학술논문

PREVALENCE OF LEFT ATRIAL ENLARGEMENT IN A LARGE SAMPLE OF PATIENTS UNDERGOING AN ECHOCARDIOGRAM FOR CARDIOVASCULAR RISK STRATIFICATION AT AN ESH EXCELLENCE CENTRE IN ITALY
Document Type
Academic Journal
Source
Journal of Hypertension. Jul 01, 2019 37 Suppl 1:e6-e7
Subject
Language
English
ISSN
0263-6352
Abstract
OBJECTIVE:: Left atrial (LA) enlargement (LAE) is associated to an increased risk of cardiovascular complications, and in particular of atrial fibrillation. The 2018 ESH/ESC Hypertension guidelines suggested the use of LA volume instead of linear dimensions, and for the first time proposed the indexation to height2(h2)The aim of our study was to assess the prevalence of left atrial dilatation in a large sample of patients undergoing an echocardiogram for cardiovascular risk stratification at an ESH excellence centre in Italy.

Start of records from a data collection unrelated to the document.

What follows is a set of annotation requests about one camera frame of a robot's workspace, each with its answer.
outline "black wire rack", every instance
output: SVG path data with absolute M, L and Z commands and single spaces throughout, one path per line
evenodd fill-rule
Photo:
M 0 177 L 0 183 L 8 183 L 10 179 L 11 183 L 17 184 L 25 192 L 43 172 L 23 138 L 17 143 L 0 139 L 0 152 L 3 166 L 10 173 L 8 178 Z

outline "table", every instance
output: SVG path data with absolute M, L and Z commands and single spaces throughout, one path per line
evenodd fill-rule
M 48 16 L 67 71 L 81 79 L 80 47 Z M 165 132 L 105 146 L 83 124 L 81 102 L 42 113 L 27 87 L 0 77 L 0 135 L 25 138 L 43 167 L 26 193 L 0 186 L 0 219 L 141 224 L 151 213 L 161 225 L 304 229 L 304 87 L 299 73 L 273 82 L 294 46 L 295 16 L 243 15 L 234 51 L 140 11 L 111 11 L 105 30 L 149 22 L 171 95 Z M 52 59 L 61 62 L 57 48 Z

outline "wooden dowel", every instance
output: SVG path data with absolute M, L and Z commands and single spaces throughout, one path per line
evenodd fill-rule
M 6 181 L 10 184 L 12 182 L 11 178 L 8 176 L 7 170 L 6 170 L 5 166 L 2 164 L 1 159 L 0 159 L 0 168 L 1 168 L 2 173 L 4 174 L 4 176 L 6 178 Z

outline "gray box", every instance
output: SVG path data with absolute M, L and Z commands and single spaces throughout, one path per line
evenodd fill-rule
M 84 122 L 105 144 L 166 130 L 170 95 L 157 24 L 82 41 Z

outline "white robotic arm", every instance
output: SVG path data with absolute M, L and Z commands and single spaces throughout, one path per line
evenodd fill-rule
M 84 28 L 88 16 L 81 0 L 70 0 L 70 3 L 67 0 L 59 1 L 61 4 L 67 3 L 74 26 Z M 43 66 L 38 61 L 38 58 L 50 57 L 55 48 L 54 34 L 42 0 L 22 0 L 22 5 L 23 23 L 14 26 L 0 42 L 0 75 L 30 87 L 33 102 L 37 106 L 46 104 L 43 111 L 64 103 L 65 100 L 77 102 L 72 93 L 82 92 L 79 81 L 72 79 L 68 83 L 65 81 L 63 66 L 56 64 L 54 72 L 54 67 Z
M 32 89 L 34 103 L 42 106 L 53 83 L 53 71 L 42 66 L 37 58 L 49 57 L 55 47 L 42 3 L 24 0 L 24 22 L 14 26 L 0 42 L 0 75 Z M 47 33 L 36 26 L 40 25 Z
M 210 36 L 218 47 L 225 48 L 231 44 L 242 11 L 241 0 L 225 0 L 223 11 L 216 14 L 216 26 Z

DESIGN AND METHOD:: 3872 subjects undergoing a diagnostic work-up for arterial hypertension (known or suspect) were analysed. The mean age was 56 ± 15 years, BMI 26 ± 5, 44% normal weight, 39% overweight, 17% obese, 53% males. Left atrial volume was measured by the area-length method using the apical 4-chamber and 2-chamber views. RESULTS:: The prevalence of left ventricular hypertrophy (LVH) was 11% when indexing for BSA and 12% when indexing for height2.7. LAE was observed in 30% of subjects when indexing for h2 and in 9% when indexing for BSA. In obese or overweight subjects the prevalence of LAE was 38% of subjects when indexing for h2 and in 11% when indexing for BSA. The different prevalence of LAE was particularly evident in extremely obese patients.LAE was very common in patients with LVH: 62% and 26% when indexing for h2 and for BSA, respectively. Interestingly, it was frequent also in patients without LVH, in particular when the indexation for h2 was used (25% as compared to 7% when indexing for BSA). CONCLUSIONS:: In a large sample of subjects undergoing a diagnostic work-up for arterial hypertension LAE was frequently observed, particularly when the new indexation proposed by the 2018 ESH/ESC hypertension guidelines was used. Even in the absence of clear-cut LVH, LAE was observed in one quarter of subjects. The indexation to BSA leads to an under-recognition of LAE, in particular in patients with overweight and/or obesity.